Whether or not the show continued, there was no way they would keep using me as his double. I looked around at the apartment, the photos on the wall. There was one with him and me, along with the actor who played Alistair and his double, wearing our vampire clothes. There were also cast photos, head shots, and promotional photos, with him in his Viktor getup with his love interest Marisa Morrison, in her police uniform.
“I thought you were mad at me,” I said.
But Craig didn’t reply.
Instead I felt something hit the back of my head, hard, and I fell down.
I woke up on Craig’s couch. It took me a few moments to realize my hands were tied together.
“Why?” I managed to spit out. “It wasn’t my fault, Craig.”
“I’m not Craig,” he said.
“What?”
“I’m Jim.”
“Where’s Craig,” I said, the shock not having worn off.
“He’s in a rehab center. It’s secret, so none of the tabloids know.”
“Why are you doing this?”
“Because you ruined my brother’s life. You got him addicted to those disgusting pills. You were always jealous of him and you wanted to take him down.”
“No,” I managed to say with bravado, which was difficult to do with my hands tied together in front of me, “you were always jealous of him. Not me.”
“Anyways, when he started shooting the pills, he asked me to cover for him. I filmed some of those episodes when he was in withdrawal or too strung out. The scene with the snake pit- that was me, not Craig. The scene when Alistair and Viktor fought on the airplane, that was me. Nobody knew the difference. I guess acting does run in the family.

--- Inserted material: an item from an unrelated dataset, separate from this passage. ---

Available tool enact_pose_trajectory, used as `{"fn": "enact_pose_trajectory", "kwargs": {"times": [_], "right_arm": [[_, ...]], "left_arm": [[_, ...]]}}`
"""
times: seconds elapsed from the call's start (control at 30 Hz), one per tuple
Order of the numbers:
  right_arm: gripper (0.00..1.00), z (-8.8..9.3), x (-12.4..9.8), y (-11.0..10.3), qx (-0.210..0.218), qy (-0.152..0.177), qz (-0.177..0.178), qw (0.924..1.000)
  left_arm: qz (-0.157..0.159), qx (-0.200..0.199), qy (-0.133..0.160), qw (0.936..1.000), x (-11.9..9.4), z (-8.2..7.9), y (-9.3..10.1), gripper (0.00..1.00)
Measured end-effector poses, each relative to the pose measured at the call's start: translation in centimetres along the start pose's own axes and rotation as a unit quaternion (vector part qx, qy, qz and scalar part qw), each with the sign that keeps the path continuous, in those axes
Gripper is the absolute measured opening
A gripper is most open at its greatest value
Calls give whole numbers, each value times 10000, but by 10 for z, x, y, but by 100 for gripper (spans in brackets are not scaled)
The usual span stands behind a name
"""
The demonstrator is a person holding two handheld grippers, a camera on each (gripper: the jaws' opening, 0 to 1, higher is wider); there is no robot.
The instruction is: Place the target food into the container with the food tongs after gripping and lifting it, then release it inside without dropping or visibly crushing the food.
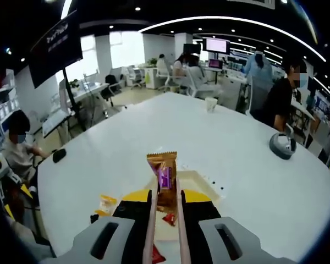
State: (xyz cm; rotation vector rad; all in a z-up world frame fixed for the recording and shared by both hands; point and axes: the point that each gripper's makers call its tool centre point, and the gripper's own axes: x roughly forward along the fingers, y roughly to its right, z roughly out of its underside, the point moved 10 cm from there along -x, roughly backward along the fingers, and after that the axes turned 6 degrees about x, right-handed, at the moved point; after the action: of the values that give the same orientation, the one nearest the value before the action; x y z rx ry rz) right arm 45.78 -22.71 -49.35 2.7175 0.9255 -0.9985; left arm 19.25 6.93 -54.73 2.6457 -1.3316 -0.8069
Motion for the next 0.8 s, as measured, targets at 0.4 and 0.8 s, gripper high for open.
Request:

“And then there were times we hung out in the dressing room, and I had to watch you snort those pills, and talk about the most superficial things like banging girls and expensive cars. Even when Craig was well, like when he filmed the scene with the sorority girls, he was still using, and ultimately look at what happened. He almost got killed in that car accident.”
“You’re crazy. You’ll never be Craig,” I said.
“Neither will you.”
He grabbed me by my hair and I yelled for help. My cries didn’t work and neither did his attempt to pull me with my hair. He then grabbed my hands and yanked me off the couch, dragging me across the apartment. He tugged me off the floor, and using what must have been all his might, he picked me up flung me over the balcony.
For the third time in the span of three weeks, I was unconscious. I woke up in a hospital bed. Luckily, the apartment was only on the second floor. But I dislocated my hip in the fall, and ironically now I have to take opioid medication for my chronic pain. Jim was sentenced to six months in Riker’s Island. His attorney got his attempted murder down charge down to aggravated assault. Craig and I never spoke again. Vampire Rivalry lasted for two more seasons, but I didn’t watch it. I’m sure the new stunt double for Viktor was good. Craig got some more acting roles here and there, mostly guest starring or recurring. I don’t get high anymore, although the medication relieves my pain, and I’m afraid what will happen if I stop taking it. I look back at my time on the show and my friendship with Craig with fondness. I’m glad nobody was seriously hurt in the car accident. Twenty years later, and I’m living life for myself, and not doubling for anyone else.